Beware of error handling with fibers in an evented context
One of the more interesting developments in Ruby lately has been the interesting things being done with Ruby 1.9.2, Fibers, and EventMachine. Whether you look at it being applied to existing libraries with rack/fiber_pool, or Goliath, it packs a punch and proving interesting for high performance evented applications.
Recently when reworking one of our backend applications to use rack/fiber_pool with EventMachine, I ran into a gotcha when it came to exception handling. Asynchronous applications makes heavy use of callbacks, where the context of when an operation is completed is not inline with when it began. Fibers work to make it easier to write asynchronous code look like synchronous, where you make a call, and it returns a result.
The problem is that this can play a trick on your eye. You think you are executing something in line, but the context it is operating within jumps without you being necessarily aware of it. Take the following example:
require 'eventmachine'
require 'em-synchrony'
require 'fiber'
def doit
f = Fiber.current
EventMachine.add_timer(1) { raise 'uhh ohh' }
Fiber.yield
end
EM.synchrony do
begin
puts "beginning"
doit
puts "end"
rescue Exception => e
puts "ERROR: #{e.message}"
ensure
puts "Have a nice day"
end
EventMachine.stop
end
From looking at the main block, you have the call to doit wrapped in a begin/rescue, so it seems logic that if an error was raised within it, the rescue block would capture it and handle the error. Unfortunately, the error it being raised outside the context of the fiber, so it isn't caught. You are outside the context of the fiber in the time between when Fiber.yield is called and f.resume is called.
Why is this context important? Because when we built applications, we want them to be resilient. For instance, if a web request encounters an error, we want it caught, reported either to a log or a service, a response returned to the user, and then it be ready to handle the next request. However outside the context of the fiber, the error handling we've built in won't get called and the application can exit. Even if the application is monitored with god, existing connections will get closed out and connections won't be served while it is restarting, and the valuable information within the error is lost.
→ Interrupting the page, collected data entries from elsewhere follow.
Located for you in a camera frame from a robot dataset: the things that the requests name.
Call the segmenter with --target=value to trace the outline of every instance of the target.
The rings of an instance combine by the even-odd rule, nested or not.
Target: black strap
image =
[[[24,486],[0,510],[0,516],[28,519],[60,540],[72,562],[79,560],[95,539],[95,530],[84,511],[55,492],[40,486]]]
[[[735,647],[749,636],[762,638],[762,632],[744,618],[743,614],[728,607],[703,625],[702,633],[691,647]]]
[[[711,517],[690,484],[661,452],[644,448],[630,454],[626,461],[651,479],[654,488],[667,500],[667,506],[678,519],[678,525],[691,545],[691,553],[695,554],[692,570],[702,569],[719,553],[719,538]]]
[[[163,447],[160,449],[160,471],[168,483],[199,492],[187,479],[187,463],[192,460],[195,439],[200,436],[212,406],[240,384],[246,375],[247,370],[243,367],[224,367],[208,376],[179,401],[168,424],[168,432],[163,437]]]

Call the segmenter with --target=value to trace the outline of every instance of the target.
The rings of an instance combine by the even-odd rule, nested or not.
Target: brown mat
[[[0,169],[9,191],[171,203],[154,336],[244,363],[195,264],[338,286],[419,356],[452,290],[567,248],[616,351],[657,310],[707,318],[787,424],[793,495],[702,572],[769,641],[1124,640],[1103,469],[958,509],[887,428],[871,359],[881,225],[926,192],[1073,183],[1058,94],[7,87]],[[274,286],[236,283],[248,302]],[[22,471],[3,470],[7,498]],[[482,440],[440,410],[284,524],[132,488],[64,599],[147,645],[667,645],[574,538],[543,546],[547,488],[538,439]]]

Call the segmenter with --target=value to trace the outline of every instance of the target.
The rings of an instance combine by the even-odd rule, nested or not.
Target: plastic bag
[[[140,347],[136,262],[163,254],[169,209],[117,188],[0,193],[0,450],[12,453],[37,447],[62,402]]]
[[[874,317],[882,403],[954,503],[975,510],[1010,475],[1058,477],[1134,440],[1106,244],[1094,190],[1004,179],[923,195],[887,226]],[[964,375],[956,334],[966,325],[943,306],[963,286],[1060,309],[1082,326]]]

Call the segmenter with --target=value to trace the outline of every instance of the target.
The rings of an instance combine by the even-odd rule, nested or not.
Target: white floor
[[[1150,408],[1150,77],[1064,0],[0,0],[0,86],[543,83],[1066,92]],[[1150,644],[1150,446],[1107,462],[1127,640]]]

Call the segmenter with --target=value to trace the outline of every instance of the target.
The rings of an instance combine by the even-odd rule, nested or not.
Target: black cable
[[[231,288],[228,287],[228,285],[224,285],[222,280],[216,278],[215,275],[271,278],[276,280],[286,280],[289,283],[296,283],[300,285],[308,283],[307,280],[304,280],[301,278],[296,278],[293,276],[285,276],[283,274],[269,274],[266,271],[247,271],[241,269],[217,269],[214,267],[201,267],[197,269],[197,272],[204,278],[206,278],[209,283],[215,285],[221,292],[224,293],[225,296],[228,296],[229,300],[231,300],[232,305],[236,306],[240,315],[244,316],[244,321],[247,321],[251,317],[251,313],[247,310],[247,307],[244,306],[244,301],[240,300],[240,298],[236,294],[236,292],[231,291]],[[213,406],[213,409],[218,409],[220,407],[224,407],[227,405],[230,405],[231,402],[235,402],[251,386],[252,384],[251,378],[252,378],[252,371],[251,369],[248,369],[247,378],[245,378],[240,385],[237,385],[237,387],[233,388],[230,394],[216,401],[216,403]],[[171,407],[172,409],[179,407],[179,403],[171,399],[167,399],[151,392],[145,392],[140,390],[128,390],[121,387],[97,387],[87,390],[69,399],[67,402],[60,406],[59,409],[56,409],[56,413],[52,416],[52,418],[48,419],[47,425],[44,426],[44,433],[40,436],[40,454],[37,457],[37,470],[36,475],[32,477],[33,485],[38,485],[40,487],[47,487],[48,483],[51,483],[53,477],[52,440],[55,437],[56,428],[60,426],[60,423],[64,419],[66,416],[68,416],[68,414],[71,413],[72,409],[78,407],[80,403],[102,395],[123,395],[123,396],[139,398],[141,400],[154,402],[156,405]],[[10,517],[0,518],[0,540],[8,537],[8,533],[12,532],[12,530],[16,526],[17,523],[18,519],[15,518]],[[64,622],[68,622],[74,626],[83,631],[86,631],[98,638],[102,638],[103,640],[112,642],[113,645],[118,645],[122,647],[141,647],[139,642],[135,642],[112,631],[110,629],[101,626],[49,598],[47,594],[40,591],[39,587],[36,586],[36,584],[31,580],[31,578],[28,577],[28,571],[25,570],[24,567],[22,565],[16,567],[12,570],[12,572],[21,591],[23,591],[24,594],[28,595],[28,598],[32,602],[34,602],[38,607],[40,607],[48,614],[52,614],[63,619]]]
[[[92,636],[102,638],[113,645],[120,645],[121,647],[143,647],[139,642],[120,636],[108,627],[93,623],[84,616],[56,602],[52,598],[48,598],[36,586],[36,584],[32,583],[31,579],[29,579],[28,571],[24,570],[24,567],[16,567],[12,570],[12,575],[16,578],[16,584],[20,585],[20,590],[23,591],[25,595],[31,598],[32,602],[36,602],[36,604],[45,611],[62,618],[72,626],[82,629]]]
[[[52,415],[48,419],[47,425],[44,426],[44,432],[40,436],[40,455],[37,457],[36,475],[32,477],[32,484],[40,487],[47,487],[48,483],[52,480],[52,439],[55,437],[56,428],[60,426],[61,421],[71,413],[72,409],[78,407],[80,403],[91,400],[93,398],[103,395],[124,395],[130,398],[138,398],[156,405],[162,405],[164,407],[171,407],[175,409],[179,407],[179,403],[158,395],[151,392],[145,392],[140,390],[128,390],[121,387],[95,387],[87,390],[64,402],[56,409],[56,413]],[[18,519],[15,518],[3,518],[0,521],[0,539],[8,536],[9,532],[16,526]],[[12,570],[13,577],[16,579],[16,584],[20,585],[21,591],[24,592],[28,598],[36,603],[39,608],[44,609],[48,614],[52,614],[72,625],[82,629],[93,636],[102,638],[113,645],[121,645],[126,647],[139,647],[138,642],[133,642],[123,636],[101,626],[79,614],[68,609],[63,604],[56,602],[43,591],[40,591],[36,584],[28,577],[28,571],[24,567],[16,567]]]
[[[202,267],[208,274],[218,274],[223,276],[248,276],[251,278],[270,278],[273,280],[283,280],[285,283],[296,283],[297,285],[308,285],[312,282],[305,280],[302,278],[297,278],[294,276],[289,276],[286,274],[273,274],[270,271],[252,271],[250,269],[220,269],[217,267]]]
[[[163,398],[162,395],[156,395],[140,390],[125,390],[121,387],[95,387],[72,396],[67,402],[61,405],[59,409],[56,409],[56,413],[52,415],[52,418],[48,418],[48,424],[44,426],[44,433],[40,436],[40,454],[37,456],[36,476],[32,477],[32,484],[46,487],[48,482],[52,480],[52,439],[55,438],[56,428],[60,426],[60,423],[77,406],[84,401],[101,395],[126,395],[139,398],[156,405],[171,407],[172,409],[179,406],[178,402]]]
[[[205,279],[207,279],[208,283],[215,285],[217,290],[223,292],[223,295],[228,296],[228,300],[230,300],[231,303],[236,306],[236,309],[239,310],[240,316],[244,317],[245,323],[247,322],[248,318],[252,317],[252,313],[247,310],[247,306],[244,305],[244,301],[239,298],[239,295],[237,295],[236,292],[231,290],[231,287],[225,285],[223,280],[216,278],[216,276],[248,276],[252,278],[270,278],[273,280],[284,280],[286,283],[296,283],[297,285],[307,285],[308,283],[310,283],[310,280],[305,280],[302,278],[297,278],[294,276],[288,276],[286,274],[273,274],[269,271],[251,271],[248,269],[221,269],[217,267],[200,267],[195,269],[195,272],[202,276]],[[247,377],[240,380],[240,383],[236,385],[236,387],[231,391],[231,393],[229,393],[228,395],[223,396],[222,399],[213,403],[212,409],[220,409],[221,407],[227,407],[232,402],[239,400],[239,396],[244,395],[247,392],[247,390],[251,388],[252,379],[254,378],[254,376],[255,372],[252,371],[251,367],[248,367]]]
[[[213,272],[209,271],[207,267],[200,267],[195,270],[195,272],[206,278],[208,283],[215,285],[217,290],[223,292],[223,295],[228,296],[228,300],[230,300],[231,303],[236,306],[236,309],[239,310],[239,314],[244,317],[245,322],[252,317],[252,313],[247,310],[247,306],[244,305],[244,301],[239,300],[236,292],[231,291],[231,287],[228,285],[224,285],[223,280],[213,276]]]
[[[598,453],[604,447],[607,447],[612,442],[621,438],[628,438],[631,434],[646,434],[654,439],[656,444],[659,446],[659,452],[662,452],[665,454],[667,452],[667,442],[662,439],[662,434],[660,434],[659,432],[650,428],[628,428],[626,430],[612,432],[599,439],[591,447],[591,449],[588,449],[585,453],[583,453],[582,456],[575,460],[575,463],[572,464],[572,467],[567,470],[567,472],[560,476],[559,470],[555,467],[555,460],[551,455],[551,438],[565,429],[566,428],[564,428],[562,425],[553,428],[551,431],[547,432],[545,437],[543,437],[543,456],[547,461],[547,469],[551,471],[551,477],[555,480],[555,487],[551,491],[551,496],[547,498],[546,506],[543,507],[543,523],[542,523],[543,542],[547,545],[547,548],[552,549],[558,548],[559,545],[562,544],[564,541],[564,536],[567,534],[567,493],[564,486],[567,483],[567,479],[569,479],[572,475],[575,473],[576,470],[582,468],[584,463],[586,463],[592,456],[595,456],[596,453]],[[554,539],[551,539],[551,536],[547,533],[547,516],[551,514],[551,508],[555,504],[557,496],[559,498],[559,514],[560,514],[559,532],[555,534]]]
Once the fiber is resumed, the error handling functions as expected.
require 'eventmachine'
require 'em-synchrony'
require 'fiber'
def doit
f = Fiber.current
EventMachine.add_timer(1) { f.resume }
Fiber.yield
end
EM.synchrony do
begin
puts "beginning"
doit
raise 'uhh ohh'
rescue Exception => e
puts "ERROR: #{e.message}"
ensure
puts "Have a nice day"
end
EventMachine.stop
end
In this case, the exception will be caught and handled, and you will make it to the "Have a nice day" message.
In order to handle the error, you can add some exception handling within the main context, or the root fiber.
begin
EM.synchrony do
begin
puts "beginning"
doit
puts "end"
rescue Exception => e
puts "ERROR: #{e.message}"
ensure
puts "Have a nice day"
end
EventMachine.stop
end
rescue Exception
puts "We caught something outside a fiber!"
end
However, I haven't yet figured out how to have the same thing done in the context of a web app. So far, I've just ensured I have proper error handling in the callbacks before the fiber is resumed. Trying to put a begin/rescue block in the config.ru doesn't seem to have any effect on rescuing an error.
The moral of the story is when using fibers, be conscious of error handling outside the context of the fiber. Unhandled exceptions there can cause the entire application to exit. Be aware you have proper error handling when doing something that yields a fiber, and whether they fiber-enabled libraries you are using have error handling outside the context as well.